Where does the search for new planets start

In the past decade, enormous strides have been made in exploring the universe: we've discovered gravitational waves, seen exoplanets and a black hole, and detected the presence of heavy elements created by the collision of two neutron stars. Scientists have checked almost all the boxes of the objectives decided ten years ago.

The search for a new habitable world starts from here, and from the 4000 exoplanets outside the Solar System but inside the Milky Way: recently it has even intercepted the first exoplanet that is not in our galaxy. But of none of these planets we know the most important information: can there be life?

What instruments are needed

To explore our galaxy and find new habitable worlds we need huge space missions. You definitely need a new large ground-based telescope: a high-contrast instrument that can observe in the infrared, optical, and ultraviolet.
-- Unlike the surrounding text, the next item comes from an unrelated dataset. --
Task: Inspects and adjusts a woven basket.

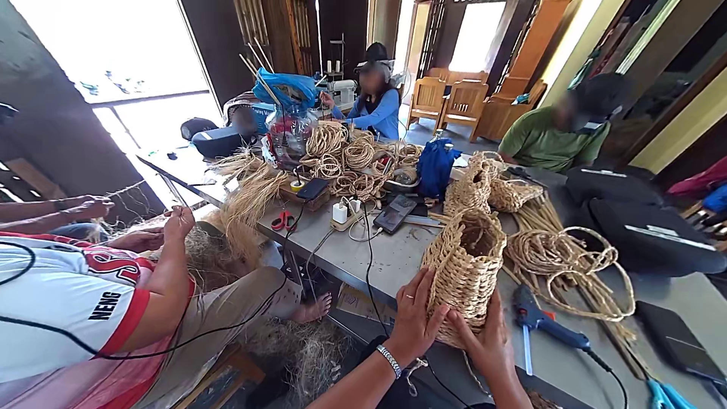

It would be comparable in scale to the Hubble Space Telescope and could be launched in 2040 to aid in the search for signatures of life on some 25 potentially habitable exoplanets. The estimated cost for this mission is $11 billion.

Combined observational work from the ground and space is also needed. It is necessary to understand how galaxies, black holes and neutron stars formed, and to do that scientists will need to delve deeper into the study of gravitational waves, "ripples" in space-time that could reveal what happened just after the Big Bang.

"Discovering some kind of life on another planet will completely change our place in the universe: the Earth will be placed in a community of worlds," the survey authors said. "The next few decades will set humanity on a path to determine whether we are alone."